WORK REQUEST = Please keep to the lines below from the one with "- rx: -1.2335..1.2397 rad" through the one with "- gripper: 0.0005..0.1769", and restate them word for word, ends included.

THE DATA section start

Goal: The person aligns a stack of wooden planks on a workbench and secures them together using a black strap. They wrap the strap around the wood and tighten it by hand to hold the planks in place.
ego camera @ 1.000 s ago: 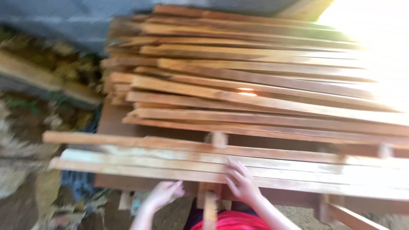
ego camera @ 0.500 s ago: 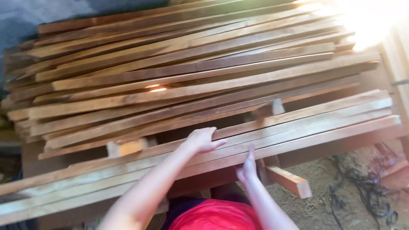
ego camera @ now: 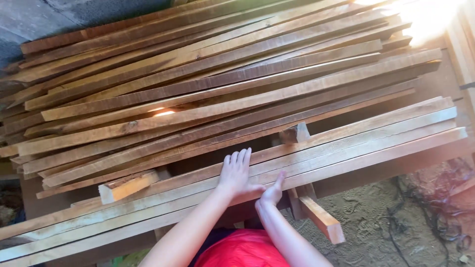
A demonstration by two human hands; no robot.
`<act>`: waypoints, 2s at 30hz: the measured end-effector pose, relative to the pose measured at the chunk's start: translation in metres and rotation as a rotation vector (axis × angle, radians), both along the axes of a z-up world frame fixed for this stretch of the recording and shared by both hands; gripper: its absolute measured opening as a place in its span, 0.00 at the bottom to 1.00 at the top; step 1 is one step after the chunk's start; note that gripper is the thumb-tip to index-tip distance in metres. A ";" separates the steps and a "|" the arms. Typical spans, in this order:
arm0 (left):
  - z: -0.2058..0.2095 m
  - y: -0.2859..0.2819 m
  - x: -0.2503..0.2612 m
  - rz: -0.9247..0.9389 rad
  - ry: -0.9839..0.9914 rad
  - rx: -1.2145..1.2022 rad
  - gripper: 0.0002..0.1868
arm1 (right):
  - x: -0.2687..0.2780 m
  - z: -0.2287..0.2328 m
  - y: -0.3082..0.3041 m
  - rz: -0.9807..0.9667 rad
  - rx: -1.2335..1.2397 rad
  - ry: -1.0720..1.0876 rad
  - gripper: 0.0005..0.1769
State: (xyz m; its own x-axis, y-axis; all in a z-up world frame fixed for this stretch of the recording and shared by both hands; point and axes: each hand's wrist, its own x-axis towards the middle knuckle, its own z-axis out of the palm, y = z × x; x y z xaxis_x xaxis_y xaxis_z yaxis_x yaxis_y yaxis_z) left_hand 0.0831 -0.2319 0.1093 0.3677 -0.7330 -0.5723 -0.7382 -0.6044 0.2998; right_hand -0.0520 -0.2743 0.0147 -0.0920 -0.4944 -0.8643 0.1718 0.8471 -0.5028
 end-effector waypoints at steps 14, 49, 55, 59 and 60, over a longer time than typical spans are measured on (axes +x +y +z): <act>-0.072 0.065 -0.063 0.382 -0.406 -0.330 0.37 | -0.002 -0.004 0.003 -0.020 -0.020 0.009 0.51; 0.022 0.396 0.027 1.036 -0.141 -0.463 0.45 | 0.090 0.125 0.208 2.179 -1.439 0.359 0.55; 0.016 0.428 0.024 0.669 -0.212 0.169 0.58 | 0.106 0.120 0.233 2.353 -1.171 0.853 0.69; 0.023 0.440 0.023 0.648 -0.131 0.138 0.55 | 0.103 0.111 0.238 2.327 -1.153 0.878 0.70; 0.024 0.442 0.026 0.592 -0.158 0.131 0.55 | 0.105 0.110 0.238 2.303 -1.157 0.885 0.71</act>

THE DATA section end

ANSWER SECTION =
  - rx: -1.2335..1.2397 rad
  - ry: -1.0720..1.0876 rad
  - gripper: 0.0005..0.1769

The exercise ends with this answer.